Students pulled Chromebooks from their book bags, opened them, and got to work. They watched a video lesson covering topics like aqueduct architecture and Roman numerals. When they finished, Harmsen directed them to put the devices in "listening mode," and they snapped the lids down.
After receiving teacher and student feedback from the 2012–2013 school year, Hillsborough sold its iPads and distributed 4,600 Chromebooks in the fall of 2013. The students in Harmsen's class had been on Hillsborough's iPad pilot team, and Harmstead admits she was a little disappointed when the district chose to go with Chromebooks. She said being on the pilot iPad team transformed her classroom approach after 24 years of teaching and made her a digital-education advocate. But now that she's spent a full year using the new device—a pared-down laptop that stores files on the Internet—she agrees with the decision.
Other iPad pilot teachers came to see the benefits of laptop capabilities, too. "At the end of the year, I was upset that we didn't get the iPads," said seventh-grade science teacher Larissa McCann. "But as soon as I got the Chromebook and the kids started using it, I saw, 'Okay, this is definitely much more useful.' "

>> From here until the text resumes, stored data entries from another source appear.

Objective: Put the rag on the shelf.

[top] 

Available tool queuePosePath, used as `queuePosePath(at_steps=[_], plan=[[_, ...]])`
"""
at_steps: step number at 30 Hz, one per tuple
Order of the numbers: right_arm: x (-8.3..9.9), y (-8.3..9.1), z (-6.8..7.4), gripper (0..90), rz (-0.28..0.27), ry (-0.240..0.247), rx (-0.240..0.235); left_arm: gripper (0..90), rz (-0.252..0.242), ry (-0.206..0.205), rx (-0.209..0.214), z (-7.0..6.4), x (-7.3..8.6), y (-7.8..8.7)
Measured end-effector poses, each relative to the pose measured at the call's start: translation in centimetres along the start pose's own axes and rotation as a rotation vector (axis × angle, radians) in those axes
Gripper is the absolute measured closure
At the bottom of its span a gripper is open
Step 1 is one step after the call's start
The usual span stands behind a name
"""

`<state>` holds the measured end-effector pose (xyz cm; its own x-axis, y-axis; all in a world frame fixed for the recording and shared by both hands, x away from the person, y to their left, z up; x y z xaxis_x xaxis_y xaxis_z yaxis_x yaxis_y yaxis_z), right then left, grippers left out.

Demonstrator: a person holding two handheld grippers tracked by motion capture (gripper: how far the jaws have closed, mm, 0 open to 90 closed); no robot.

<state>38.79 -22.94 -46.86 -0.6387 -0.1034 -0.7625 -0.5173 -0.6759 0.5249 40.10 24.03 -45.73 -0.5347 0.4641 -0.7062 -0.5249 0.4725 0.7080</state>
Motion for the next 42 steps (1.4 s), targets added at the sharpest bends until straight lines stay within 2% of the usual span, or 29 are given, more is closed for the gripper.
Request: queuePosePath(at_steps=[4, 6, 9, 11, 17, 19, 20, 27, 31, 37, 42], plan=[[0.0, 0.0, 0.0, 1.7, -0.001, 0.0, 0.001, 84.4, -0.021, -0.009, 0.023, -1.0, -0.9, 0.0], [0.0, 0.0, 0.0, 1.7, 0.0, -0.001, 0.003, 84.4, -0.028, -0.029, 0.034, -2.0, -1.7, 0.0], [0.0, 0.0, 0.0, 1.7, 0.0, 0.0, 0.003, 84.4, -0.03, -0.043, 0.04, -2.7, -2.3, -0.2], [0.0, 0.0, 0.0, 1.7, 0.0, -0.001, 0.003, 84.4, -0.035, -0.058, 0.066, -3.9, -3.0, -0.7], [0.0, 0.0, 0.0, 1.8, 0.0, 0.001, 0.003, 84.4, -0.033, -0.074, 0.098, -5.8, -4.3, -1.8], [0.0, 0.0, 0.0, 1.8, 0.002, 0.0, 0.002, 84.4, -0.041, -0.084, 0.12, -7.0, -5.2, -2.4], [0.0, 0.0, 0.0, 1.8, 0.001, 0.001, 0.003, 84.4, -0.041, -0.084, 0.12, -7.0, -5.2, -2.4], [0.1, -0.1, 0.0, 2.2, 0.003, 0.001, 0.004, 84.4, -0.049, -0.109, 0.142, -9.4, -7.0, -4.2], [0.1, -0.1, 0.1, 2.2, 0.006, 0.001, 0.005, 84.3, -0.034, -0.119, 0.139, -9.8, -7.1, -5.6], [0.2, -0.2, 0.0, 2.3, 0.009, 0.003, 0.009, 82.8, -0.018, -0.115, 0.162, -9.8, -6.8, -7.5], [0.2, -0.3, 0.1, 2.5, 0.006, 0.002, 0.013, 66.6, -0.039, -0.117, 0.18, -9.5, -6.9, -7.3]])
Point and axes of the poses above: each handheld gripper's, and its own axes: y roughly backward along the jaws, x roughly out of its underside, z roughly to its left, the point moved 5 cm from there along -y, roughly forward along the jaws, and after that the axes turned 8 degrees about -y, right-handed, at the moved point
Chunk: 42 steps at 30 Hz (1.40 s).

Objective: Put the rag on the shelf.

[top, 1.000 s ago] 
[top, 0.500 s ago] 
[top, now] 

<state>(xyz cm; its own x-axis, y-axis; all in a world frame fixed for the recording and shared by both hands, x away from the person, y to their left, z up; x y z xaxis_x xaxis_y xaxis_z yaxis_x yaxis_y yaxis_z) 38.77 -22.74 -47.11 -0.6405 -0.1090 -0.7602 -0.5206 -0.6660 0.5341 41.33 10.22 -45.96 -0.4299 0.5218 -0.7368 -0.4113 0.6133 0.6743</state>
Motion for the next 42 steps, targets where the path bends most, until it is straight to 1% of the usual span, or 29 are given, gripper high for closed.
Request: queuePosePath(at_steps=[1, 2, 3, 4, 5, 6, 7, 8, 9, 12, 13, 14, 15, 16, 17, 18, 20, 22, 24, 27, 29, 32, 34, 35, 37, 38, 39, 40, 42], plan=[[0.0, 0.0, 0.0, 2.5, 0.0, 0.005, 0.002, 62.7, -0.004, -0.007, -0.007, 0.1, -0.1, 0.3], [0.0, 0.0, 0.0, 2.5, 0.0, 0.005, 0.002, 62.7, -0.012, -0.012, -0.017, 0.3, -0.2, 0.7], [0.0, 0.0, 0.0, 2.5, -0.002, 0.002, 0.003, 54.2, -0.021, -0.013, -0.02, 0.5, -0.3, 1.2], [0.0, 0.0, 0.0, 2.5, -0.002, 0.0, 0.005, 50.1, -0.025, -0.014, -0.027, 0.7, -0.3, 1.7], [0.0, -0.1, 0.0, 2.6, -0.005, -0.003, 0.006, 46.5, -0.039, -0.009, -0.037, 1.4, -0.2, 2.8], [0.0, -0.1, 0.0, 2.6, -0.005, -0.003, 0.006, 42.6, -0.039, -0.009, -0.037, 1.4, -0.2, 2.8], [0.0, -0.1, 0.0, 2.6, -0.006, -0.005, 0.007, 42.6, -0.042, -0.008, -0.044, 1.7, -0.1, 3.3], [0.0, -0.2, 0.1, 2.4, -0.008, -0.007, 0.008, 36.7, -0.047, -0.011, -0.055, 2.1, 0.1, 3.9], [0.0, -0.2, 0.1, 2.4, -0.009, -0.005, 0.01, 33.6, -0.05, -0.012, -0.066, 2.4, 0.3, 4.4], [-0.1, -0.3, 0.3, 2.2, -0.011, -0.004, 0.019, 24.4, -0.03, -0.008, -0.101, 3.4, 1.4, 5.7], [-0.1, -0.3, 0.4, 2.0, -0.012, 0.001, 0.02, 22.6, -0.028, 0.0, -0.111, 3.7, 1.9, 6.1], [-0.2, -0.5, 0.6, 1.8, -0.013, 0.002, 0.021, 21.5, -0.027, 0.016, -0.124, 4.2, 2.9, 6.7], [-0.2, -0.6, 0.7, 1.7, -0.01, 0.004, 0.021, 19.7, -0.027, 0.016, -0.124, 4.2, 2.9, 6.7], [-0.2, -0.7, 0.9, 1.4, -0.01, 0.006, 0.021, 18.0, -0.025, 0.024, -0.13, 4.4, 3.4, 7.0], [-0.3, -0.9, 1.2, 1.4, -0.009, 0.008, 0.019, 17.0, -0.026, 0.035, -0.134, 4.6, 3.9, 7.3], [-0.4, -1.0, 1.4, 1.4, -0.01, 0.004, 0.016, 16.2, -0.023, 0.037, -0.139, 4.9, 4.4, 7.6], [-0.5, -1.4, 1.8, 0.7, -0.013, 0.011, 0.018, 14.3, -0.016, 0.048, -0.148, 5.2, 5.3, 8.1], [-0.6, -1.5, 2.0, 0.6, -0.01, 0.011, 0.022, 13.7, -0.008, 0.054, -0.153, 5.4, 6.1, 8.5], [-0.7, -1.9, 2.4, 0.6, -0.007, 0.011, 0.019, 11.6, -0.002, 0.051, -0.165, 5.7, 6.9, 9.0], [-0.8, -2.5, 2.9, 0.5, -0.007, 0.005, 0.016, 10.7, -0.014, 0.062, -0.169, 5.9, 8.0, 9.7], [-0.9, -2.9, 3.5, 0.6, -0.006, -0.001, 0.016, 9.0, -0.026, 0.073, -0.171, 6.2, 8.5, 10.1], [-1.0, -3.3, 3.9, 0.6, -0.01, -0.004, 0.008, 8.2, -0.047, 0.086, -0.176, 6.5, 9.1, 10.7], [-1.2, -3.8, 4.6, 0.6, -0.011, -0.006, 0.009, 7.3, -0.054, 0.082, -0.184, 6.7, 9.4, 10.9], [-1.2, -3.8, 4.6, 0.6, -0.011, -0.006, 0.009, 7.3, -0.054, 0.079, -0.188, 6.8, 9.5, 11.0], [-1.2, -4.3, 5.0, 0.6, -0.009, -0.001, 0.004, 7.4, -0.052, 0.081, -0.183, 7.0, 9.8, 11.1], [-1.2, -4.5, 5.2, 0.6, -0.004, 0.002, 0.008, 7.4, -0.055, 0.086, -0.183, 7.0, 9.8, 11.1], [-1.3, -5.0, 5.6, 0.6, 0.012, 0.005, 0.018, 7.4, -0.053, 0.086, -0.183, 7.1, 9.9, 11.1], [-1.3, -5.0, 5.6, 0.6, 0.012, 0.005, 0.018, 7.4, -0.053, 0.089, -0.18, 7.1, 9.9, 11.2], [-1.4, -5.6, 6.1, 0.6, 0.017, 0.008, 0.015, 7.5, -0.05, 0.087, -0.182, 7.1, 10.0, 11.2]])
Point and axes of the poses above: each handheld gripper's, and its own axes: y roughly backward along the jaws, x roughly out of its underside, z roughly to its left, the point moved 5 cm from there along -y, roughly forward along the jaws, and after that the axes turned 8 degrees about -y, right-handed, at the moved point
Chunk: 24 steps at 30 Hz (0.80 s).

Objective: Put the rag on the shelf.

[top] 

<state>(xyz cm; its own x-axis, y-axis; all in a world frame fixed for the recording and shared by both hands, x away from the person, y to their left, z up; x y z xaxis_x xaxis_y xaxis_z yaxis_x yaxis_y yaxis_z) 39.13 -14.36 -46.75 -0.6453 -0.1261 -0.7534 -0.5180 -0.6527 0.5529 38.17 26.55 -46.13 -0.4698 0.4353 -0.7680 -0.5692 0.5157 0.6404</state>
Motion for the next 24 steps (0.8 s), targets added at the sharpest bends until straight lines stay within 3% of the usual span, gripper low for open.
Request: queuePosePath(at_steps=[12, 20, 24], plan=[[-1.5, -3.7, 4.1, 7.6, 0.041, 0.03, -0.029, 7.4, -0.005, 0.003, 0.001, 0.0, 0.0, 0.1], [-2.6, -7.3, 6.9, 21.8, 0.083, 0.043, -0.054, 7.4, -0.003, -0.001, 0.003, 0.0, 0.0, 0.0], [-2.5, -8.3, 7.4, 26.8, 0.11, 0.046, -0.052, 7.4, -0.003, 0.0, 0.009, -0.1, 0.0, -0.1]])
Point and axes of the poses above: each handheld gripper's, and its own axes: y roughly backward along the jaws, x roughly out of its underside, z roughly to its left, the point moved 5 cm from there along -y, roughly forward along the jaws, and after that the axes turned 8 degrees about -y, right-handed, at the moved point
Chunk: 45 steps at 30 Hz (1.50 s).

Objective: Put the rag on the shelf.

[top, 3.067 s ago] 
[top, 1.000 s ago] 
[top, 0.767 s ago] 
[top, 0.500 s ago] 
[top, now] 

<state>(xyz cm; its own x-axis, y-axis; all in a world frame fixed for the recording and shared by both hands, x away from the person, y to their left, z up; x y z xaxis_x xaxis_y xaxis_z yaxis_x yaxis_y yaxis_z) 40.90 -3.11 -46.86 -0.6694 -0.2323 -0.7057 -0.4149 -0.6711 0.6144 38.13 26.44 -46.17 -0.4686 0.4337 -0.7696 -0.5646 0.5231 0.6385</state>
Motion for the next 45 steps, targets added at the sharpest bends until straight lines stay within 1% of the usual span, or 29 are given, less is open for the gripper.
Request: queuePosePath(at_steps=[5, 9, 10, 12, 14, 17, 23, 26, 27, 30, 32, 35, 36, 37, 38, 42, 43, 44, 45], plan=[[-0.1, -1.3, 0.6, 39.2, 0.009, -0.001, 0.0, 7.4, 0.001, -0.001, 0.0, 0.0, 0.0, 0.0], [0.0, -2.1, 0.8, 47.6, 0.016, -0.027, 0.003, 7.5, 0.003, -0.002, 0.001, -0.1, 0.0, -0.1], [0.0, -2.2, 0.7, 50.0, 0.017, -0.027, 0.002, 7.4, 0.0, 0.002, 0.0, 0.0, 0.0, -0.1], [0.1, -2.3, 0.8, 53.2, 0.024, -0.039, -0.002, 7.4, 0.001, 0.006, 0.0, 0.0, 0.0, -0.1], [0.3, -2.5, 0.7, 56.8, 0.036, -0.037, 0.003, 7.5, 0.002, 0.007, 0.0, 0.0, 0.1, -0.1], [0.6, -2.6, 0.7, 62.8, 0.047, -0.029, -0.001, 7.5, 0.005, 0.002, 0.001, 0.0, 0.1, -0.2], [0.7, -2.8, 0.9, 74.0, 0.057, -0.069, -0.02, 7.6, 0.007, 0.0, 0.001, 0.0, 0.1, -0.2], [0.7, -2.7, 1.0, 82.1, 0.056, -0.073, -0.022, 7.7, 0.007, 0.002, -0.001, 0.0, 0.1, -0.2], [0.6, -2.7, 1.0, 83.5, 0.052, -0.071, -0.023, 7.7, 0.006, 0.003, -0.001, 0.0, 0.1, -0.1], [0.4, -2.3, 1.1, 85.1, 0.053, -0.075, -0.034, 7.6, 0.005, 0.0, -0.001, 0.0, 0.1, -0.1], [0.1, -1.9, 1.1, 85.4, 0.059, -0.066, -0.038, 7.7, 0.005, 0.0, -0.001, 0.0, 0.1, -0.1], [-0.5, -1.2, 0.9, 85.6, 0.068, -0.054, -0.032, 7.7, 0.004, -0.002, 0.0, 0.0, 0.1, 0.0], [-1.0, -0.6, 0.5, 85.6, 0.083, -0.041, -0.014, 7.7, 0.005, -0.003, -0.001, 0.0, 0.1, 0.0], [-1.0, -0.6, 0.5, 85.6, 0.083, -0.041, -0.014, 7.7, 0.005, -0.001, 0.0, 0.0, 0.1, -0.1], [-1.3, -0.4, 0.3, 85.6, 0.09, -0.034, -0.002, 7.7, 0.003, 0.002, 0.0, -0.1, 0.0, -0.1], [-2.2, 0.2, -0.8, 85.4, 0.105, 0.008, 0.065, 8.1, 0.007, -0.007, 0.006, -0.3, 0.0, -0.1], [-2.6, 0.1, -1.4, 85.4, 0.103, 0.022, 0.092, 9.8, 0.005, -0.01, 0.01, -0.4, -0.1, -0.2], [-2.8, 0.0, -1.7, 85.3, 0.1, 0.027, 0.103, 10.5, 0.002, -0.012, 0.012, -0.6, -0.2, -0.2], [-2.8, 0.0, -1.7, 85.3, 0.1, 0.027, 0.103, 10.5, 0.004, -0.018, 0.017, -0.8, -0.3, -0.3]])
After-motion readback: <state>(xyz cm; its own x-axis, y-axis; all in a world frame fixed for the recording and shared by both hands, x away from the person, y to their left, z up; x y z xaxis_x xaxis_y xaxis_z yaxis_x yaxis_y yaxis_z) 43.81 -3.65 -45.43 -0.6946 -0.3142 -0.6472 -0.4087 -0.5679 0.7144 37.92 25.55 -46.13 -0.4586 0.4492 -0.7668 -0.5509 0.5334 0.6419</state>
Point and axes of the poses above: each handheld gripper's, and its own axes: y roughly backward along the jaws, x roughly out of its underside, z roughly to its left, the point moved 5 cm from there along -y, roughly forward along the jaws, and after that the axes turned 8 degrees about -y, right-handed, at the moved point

While nobody hated the iPad, by any means, the iPad was edged out by some key feedback, said Joel Handler, Hillsborough's director of technology. Students saw the iPad as a "fun" gaming environment, while the Chromebook was perceived as a place to "get to work." And as much as students liked to annotate and read on the iPad, the Chromebook's keyboard was a greater perk — especially since the new Common Core online testing will require a keyboard.
Another important finding came from the technology support department: It was far easier to manage almost 200 Chromebooks than the same number of iPads. Since all the Chromebook files live in an online "cloud," students could be up and running in seconds on a new device if their machine broke. And apps could be pushed to all of the devices with just a few mouse clicks.
Hillsborough educators also tend to emphasize collaboration, and they found that Google's Apps for Education suite—which works on either device—was easier to use collaboratively on Chromebooks.